What you are asked to do> Output, word for word, the lines of this listing that fall between the line with "<point>33,183</point>" and the line with "<point>295,179</point>", counting both of those lines, and no others.

-----

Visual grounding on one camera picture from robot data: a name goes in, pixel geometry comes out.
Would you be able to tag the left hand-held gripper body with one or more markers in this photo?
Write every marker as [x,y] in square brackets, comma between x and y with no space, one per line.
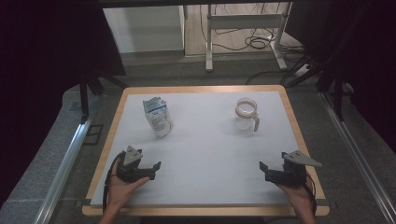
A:
[130,169]

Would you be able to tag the dark curtain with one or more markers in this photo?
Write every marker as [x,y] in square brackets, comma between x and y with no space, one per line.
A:
[367,46]
[46,62]

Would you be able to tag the white table mat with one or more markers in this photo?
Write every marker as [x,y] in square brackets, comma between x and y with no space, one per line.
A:
[202,149]

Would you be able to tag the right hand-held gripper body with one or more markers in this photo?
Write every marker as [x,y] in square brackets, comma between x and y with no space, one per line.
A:
[294,174]

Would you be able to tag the person's left hand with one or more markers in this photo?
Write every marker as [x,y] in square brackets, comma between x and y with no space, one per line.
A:
[120,191]

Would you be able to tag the white metal desk frame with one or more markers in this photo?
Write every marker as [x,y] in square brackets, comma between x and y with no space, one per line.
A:
[246,21]

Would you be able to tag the white cabinet panel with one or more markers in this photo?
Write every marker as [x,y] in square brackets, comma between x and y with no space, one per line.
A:
[143,29]

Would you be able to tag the wooden table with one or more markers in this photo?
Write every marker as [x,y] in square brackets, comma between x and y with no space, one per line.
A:
[202,88]

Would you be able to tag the black metal stand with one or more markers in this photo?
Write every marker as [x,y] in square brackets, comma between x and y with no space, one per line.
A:
[84,96]
[337,93]

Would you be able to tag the aluminium floor rail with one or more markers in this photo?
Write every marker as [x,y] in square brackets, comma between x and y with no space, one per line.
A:
[358,155]
[67,168]

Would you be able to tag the person's right hand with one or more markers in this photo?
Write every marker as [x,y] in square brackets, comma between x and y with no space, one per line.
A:
[300,196]

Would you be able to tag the white bag with blue label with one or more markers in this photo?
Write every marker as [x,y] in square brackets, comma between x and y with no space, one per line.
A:
[158,116]

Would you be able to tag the white power strip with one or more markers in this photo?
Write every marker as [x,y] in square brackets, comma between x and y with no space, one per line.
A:
[302,70]

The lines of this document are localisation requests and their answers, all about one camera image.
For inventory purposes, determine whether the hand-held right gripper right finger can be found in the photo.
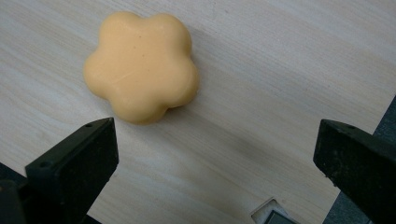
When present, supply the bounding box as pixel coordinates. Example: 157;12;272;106
313;119;396;224

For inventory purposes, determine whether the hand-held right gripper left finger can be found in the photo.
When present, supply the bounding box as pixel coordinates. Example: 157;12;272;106
21;117;120;224

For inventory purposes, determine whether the orange flower-shaped soap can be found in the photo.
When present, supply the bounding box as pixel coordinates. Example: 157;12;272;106
82;11;200;126

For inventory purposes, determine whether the grey table cable port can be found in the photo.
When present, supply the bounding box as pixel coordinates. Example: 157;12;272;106
250;197;302;224

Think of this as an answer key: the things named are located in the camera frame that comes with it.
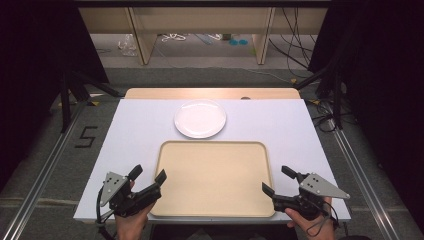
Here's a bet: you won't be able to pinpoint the person's left hand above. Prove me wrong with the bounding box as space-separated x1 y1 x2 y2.
114 202 157 240

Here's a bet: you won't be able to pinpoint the clear plastic bag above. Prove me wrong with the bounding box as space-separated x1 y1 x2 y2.
117 33 139 57

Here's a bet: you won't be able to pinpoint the beige plastic tray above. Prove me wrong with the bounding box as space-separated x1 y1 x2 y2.
149 140 276 218

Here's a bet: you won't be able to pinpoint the white round plate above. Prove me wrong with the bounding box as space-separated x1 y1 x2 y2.
173 99 228 140

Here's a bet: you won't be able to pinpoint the light wooden shelf unit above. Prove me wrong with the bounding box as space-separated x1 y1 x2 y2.
79 6 329 66

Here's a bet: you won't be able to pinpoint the white coiled cable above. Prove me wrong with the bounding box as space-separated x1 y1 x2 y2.
161 32 188 43

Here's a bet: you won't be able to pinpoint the black curtain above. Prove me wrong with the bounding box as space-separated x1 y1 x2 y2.
0 0 110 193
308 0 424 231

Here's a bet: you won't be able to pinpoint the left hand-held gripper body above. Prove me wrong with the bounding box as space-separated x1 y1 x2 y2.
99 171 163 218

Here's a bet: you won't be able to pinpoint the black tripod stand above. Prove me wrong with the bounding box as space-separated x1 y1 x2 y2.
294 65 345 130
59 70 122 134

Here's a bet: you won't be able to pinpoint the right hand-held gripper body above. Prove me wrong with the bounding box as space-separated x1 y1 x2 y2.
272 171 351 222

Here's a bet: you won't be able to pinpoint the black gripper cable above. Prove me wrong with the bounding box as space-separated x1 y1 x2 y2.
305 199 340 238
95 185 116 240

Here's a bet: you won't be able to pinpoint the black hanging cables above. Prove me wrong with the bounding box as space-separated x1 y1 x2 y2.
268 7 318 78

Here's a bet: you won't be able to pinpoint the person's right hand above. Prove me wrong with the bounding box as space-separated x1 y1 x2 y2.
284 196 337 240

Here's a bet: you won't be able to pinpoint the white table cover board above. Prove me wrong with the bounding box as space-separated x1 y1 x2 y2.
73 98 352 224

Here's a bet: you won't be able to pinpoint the aluminium floor rail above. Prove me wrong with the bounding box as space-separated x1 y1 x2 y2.
327 117 398 240
1 99 88 240

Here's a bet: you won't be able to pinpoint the wooden table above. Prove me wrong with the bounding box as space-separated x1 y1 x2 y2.
124 87 302 101

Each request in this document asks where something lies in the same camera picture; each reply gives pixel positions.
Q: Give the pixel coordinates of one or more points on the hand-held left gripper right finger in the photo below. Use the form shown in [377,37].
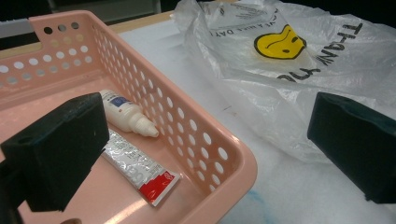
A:
[351,146]

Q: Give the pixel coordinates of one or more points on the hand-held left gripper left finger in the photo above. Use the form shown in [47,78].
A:
[56,152]

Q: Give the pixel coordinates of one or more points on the white dropper bottle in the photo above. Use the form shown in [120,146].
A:
[124,113]

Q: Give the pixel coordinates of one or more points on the silver and red ointment tube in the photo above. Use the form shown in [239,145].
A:
[140,168]

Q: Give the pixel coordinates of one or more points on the pink perforated plastic basket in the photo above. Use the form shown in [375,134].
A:
[130,199]

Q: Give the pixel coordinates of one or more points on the clear plastic bag yellow face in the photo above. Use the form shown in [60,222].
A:
[249,93]

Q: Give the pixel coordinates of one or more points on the white table cover sheet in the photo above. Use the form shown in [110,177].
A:
[295,193]

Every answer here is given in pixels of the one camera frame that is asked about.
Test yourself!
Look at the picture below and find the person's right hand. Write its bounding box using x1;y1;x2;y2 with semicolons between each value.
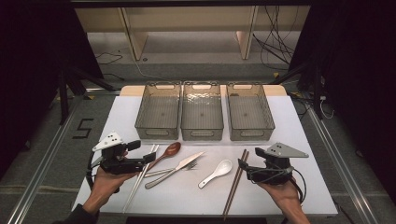
257;177;302;216

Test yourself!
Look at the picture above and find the black metal stand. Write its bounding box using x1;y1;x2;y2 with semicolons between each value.
270;59;325;120
57;64;117;125

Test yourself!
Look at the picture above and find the long aluminium floor rail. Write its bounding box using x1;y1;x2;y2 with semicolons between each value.
6;102;80;224
306;104;380;224

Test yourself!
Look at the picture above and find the thin black floor cable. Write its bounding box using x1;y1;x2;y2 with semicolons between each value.
93;50;125;82

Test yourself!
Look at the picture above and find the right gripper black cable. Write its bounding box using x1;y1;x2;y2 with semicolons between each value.
248;166;308;204

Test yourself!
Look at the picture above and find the black curtain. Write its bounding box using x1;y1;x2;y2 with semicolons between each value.
288;0;396;203
0;0;105;178

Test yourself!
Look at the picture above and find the light wooden desk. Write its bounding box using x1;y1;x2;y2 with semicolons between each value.
74;5;312;62

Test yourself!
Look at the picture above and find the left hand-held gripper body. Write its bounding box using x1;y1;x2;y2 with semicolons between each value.
92;130;148;175

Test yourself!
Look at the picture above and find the transparent grey plastic bin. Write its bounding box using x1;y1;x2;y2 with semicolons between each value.
226;81;276;142
180;80;225;142
134;81;182;141

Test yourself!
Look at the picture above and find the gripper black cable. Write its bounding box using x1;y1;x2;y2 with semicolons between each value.
248;166;308;204
85;151;106;191

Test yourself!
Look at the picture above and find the white ceramic spoon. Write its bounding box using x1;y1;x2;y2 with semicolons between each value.
198;159;233;189

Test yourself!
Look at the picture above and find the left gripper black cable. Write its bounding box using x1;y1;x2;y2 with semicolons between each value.
85;151;106;191

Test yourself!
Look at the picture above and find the person's left hand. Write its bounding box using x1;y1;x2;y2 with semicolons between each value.
88;165;138;209

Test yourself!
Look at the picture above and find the white plug with cable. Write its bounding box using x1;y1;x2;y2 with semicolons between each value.
318;95;335;120

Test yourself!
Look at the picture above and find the silver metal table knife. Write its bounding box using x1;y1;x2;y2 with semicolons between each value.
144;151;205;190

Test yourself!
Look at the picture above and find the bundle of black cables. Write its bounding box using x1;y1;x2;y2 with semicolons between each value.
251;5;301;72

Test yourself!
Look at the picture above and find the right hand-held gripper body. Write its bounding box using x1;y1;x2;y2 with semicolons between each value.
246;142;310;187

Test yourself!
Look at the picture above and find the short aluminium floor rail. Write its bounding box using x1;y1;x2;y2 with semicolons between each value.
84;87;122;96

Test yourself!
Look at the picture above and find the brown wooden spoon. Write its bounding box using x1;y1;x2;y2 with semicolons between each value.
146;141;182;172

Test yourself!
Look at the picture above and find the thin white floor cable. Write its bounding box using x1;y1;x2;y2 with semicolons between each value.
133;59;166;81

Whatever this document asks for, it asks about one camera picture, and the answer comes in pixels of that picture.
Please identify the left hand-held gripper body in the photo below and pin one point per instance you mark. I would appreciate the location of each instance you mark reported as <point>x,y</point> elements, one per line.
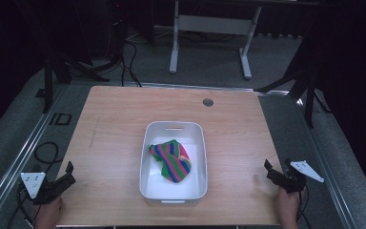
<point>33,183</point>

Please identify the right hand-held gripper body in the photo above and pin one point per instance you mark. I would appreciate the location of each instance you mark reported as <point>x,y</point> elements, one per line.
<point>295,179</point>

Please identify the white plastic bin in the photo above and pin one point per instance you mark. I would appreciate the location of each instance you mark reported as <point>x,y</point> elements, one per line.
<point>158,187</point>

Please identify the striped colourful cloth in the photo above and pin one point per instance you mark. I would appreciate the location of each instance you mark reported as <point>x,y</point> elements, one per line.
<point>173,162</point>

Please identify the black metal stand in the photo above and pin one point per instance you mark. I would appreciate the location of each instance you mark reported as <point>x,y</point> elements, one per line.
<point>48,86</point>
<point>309,95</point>

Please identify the grey round table grommet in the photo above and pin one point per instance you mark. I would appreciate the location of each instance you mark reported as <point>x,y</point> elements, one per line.
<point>208,102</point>

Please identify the silver floor rail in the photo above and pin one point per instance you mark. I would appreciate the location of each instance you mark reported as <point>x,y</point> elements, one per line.
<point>327,178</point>
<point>19,159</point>

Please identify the white metal desk frame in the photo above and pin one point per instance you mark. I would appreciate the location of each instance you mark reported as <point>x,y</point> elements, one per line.
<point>214,24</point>

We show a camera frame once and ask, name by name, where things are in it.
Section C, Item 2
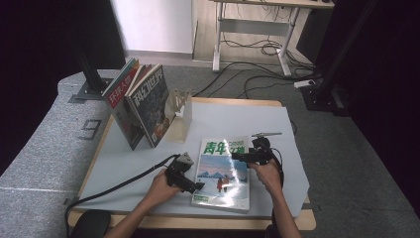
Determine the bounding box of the looped black floor cable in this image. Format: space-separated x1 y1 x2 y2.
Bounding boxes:
243 74 298 100

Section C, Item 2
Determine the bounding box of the white snow scene magazine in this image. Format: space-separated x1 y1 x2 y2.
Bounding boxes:
190 135 253 213

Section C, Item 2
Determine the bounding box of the dark blue cover magazine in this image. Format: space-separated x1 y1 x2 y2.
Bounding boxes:
125 63 176 149

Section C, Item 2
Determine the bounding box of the black curtain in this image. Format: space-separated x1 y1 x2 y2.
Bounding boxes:
296 0 420 214
0 0 129 177

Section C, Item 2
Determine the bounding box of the person's left hand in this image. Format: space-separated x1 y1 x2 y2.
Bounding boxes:
144 168 183 208

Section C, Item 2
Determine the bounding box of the white frame desk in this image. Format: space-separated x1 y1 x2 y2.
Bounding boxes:
211 0 336 78

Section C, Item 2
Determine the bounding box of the portrait cover magazine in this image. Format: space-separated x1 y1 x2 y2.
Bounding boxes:
101 57 147 152

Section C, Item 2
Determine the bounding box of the black metal stand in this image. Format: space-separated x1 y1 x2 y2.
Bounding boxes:
70 39 115 102
298 0 379 117

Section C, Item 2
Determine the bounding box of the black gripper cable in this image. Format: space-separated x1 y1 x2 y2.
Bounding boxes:
63 153 181 238
269 146 285 238

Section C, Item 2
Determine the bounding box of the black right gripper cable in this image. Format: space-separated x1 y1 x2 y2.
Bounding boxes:
269 146 285 238

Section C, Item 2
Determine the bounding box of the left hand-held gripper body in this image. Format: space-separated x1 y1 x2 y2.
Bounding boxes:
164 151 196 191

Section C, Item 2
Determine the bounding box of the tangle of black cables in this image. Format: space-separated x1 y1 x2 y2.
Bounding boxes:
220 31 315 72

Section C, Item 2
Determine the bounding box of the long black floor cable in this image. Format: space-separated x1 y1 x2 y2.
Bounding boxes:
192 60 318 98

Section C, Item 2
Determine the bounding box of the white power strip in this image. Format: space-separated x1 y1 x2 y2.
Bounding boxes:
293 78 317 89

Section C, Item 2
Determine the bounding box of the person's right hand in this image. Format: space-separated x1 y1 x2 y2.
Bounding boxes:
247 160 284 198

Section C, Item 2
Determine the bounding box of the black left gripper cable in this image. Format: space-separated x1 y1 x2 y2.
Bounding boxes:
63 153 181 238

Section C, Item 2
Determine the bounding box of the person's dark-clothed left leg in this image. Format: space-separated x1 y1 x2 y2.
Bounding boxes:
69 209 112 238

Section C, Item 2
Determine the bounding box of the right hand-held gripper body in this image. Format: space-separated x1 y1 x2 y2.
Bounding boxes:
247 131 284 167

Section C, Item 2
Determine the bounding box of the person's dark-clothed right leg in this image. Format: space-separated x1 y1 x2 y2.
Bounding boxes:
262 224 279 238

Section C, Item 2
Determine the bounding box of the person's dark-clothed leg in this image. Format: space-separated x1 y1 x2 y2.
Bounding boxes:
69 209 112 238
262 224 279 238

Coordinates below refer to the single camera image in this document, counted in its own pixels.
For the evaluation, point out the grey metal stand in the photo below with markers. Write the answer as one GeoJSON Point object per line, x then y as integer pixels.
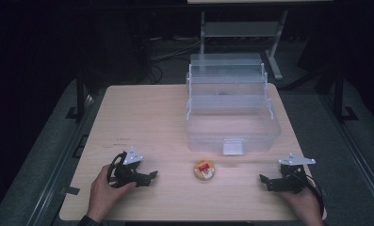
{"type": "Point", "coordinates": [241, 29]}

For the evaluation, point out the person's right hand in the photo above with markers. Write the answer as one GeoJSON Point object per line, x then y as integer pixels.
{"type": "Point", "coordinates": [307, 205]}

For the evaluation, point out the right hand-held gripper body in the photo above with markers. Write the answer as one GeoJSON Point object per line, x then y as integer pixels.
{"type": "Point", "coordinates": [293, 179]}

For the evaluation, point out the clear plastic storage box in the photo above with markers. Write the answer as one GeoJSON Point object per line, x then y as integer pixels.
{"type": "Point", "coordinates": [231, 125]}

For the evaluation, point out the person's left hand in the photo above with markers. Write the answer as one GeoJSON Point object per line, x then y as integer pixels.
{"type": "Point", "coordinates": [101, 196]}

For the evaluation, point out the black tape strip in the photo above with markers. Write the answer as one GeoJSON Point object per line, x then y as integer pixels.
{"type": "Point", "coordinates": [72, 190]}

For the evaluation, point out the round yellow red-label snack packet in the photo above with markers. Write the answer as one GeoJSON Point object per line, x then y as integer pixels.
{"type": "Point", "coordinates": [204, 170]}

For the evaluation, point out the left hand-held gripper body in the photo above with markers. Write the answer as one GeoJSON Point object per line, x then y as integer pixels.
{"type": "Point", "coordinates": [128, 169]}

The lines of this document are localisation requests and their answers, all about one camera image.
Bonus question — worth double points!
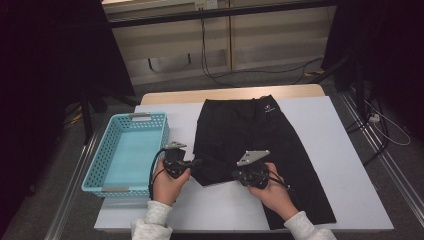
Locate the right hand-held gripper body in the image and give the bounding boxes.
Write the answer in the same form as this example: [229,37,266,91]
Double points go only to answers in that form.
[236,149,271,190]

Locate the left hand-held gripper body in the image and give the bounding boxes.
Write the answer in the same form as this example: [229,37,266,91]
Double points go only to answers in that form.
[163,141,193,180]

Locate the black pants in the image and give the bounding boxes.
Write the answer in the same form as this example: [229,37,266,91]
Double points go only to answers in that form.
[192,94,338,231]

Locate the light blue plastic basket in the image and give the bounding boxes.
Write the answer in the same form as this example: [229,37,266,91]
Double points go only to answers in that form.
[81,112,170,198]

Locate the person's left hand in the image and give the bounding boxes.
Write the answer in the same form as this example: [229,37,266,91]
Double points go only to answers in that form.
[151,159,192,207]

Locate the person's right hand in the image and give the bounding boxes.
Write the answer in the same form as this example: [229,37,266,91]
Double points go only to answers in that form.
[248,162,300,222]

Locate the wooden table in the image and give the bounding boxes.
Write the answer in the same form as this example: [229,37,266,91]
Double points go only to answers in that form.
[139,83,326,106]

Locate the black metal stand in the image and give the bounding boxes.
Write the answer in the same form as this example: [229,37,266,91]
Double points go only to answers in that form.
[78,84,141,146]
[308,54,368,118]

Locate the white table cover sheet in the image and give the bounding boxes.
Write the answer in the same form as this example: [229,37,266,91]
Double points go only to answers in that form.
[94,95,395,233]

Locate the beige wooden cabinet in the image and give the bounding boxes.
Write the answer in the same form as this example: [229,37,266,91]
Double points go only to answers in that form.
[103,0,337,86]

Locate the black horizontal bar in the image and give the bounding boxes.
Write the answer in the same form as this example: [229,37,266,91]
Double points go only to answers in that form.
[108,0,338,29]

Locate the wide black curtain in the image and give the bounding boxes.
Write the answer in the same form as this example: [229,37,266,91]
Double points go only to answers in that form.
[0,0,136,234]

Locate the narrow black curtain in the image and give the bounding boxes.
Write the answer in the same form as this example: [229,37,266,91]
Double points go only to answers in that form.
[321,0,424,141]

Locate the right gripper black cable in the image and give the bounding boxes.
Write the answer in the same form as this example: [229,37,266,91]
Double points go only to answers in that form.
[263,169,292,191]

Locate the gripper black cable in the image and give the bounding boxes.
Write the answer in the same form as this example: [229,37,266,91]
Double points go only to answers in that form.
[148,148,168,201]
[263,169,292,191]

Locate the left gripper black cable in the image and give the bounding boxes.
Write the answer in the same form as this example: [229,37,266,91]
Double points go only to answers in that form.
[148,148,168,201]

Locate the black hanging wall cable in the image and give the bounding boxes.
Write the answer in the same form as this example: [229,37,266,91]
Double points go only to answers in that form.
[199,8,324,88]

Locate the aluminium floor rail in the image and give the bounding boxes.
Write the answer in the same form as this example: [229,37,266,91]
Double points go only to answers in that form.
[43,131,101,240]
[339,91,424,218]

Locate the black floor cable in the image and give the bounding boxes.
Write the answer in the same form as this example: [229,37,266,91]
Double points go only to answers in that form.
[344,96,391,168]

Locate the white wall socket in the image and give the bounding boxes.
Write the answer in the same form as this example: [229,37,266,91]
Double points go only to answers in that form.
[194,0,219,11]

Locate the white floor cable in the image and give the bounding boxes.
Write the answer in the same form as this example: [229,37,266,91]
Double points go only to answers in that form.
[364,99,412,147]

-----

Output below>
<point>33,183</point>

Please identify the right hand-held gripper body in the photo above and pin one point per instance you mark. I would appreciate the location of each instance you mark reported as <point>x,y</point> elements, one per line.
<point>295,179</point>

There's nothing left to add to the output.